## Exercise requirements
What is printed must match, line for line, the records from their first line through the line containing "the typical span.", with pictures left out.

## Information supplied
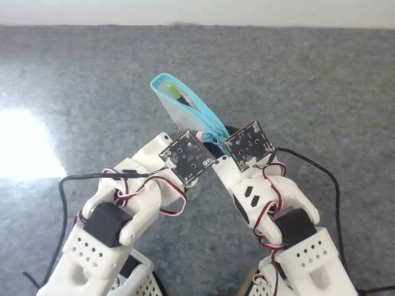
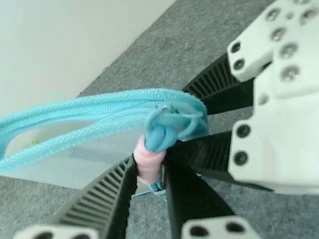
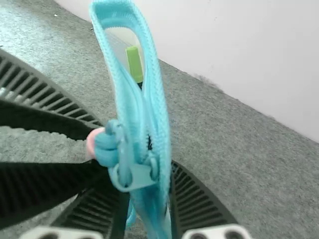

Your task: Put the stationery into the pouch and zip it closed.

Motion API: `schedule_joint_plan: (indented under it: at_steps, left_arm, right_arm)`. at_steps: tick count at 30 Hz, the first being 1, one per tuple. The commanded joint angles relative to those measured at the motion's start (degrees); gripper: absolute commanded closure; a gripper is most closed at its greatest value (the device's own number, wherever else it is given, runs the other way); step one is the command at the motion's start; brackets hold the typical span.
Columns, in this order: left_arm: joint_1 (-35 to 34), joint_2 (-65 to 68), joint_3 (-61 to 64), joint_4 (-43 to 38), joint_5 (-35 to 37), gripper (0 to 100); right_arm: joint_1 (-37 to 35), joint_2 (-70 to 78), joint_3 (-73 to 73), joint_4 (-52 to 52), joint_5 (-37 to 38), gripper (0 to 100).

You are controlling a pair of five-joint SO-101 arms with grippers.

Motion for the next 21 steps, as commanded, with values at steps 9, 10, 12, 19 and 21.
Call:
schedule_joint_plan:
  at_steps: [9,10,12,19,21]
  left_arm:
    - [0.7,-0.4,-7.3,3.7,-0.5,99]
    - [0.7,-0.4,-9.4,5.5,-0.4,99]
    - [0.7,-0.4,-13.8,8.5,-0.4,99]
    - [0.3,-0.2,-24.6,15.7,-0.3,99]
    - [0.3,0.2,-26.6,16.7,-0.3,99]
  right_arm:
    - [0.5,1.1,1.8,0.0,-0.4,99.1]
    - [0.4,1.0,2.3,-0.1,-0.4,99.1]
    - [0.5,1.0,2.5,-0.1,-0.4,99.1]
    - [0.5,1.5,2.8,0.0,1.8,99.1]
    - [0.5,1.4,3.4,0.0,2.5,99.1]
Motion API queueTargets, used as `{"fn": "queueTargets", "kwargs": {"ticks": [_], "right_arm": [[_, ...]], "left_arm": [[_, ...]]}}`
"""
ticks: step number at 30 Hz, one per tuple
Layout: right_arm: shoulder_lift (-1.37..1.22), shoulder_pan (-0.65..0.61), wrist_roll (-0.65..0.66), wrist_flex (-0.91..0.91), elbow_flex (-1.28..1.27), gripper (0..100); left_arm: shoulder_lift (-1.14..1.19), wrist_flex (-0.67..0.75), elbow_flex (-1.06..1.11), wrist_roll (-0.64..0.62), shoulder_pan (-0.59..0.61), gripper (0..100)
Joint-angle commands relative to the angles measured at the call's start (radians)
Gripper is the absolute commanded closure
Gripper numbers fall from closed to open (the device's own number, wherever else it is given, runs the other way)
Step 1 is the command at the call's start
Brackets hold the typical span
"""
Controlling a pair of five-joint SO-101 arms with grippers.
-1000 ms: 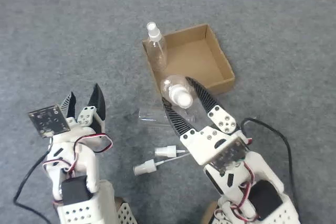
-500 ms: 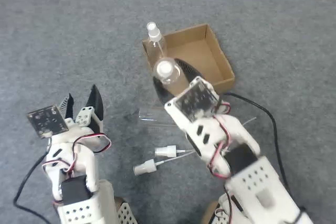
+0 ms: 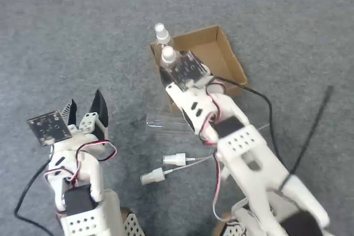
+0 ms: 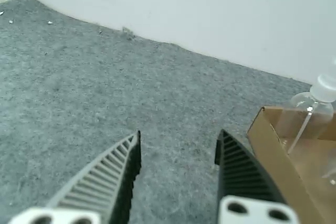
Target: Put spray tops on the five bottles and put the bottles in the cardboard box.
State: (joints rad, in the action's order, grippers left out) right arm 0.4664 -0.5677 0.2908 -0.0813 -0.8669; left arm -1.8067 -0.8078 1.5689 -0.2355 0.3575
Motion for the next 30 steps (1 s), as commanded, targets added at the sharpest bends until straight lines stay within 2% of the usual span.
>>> {"fn": "queueTargets", "kwargs": {"ticks": [1,10,30], "right_arm": [[-0.091,0.018,-0.011,0.025,0.137,98.2],[-0.286,0.025,-0.135,0.027,0.252,98.2],[-0.613,0.061,-0.135,0.027,0.477,97.8]], "left_arm": [[-0.017,0.034,-0.013,0.006,0.006,79],[-0.017,0.034,-0.013,0.006,0.006,79],[-0.017,0.031,-0.013,0.006,0.003,78]]}}
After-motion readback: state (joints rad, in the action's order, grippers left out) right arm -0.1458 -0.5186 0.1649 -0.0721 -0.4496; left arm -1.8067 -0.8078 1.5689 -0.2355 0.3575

## Written response
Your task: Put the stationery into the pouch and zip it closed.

Motion API: `schedule_joint_plan: (indented under it: at_steps, left_arm, right_arm)`. at_steps: tick count at 30 Hz, the first being 1, one per tuple. The commanded joint angles relative to those measured at the motion's start (degrees); gripper: absolute commanded closure; a gripper is most closed at its greatest value (the device's own number, wherever else it is given, runs the other way); step one is the command at the motion's start; brackets hold the typical span.

That concludes the output for this exercise.